Once the pictures are removed, restate the data below word for word.
########
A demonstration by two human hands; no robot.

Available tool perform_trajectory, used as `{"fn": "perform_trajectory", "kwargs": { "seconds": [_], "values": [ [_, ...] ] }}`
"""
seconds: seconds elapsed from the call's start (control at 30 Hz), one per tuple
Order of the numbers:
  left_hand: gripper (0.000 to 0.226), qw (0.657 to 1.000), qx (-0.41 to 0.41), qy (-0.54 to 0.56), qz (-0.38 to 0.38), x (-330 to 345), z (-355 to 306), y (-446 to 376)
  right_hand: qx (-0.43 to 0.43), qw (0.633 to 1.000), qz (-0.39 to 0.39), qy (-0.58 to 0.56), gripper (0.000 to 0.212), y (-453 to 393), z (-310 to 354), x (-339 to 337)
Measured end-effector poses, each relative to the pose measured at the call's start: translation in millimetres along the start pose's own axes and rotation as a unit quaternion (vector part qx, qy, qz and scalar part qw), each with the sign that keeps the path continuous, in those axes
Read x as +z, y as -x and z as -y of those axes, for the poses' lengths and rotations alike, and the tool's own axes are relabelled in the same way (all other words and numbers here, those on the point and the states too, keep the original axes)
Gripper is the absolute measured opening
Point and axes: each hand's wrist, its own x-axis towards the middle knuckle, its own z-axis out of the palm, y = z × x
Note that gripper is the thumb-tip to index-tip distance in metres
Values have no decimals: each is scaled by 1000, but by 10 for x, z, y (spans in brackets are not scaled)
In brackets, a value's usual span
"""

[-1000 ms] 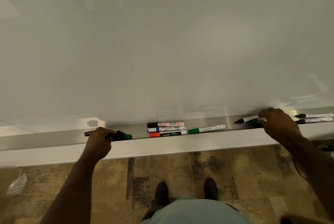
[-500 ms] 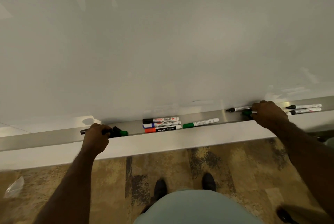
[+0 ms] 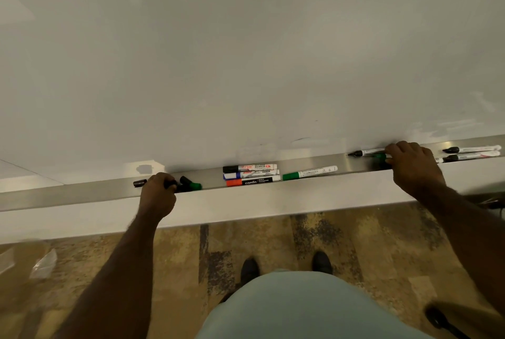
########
_Response for this exercise:_
A demonstration by two human hands; no robot.

Available tool perform_trajectory, used as `{"fn": "perform_trajectory", "kwargs": { "seconds": [_], "values": [ [_, ...] ] }}`
"""
seconds: seconds elapsed from the call's start (control at 30 Hz), one per tuple
Order of the numbers:
  left_hand: gripper (0.000 to 0.226), qw (0.657 to 1.000), qx (-0.41 to 0.41), qy (-0.54 to 0.56), qz (-0.38 to 0.38), x (-330 to 345), z (-355 to 306), y (-446 to 376)
  right_hand: qx (-0.43 to 0.43), qw (0.633 to 1.000), qz (-0.39 to 0.39), qy (-0.58 to 0.56), gripper (0.000 to 0.212), y (-453 to 393), z (-310 to 354), x (-339 to 337)
Measured end-effector poses, each relative to the pose measured at the call's start: translation in millimetres along the start pose's own axes and rotation as a unit quaternion (vector part qx, qy, qz and scalar part qw), each with the sign that keeps the path continuous, in those axes
Read x as +z, y as -x and z as -y of those axes, for the poses' lengths and rotations alike, and the tool's own axes are relabelled in the same way (all other words and numbers here, those on the point and the states too, keep the original axes)
Gripper is the absolute measured opening
Point and axes: each hand's wrist, its own x-axis towards the middle knuckle, its own z-axis out of the palm, y = z × x
Note that gripper is the thumb-tip to index-tip distance in metres
Values have no decimals: each is scaled by 1000, but by 10 for x, z, y (spans in brackets are not scaled)
In brackets, a value's usual span
"""

[-1000 ms] 
[-500 ms] 
[+0 ms] 

There's nothing left to add to the answer.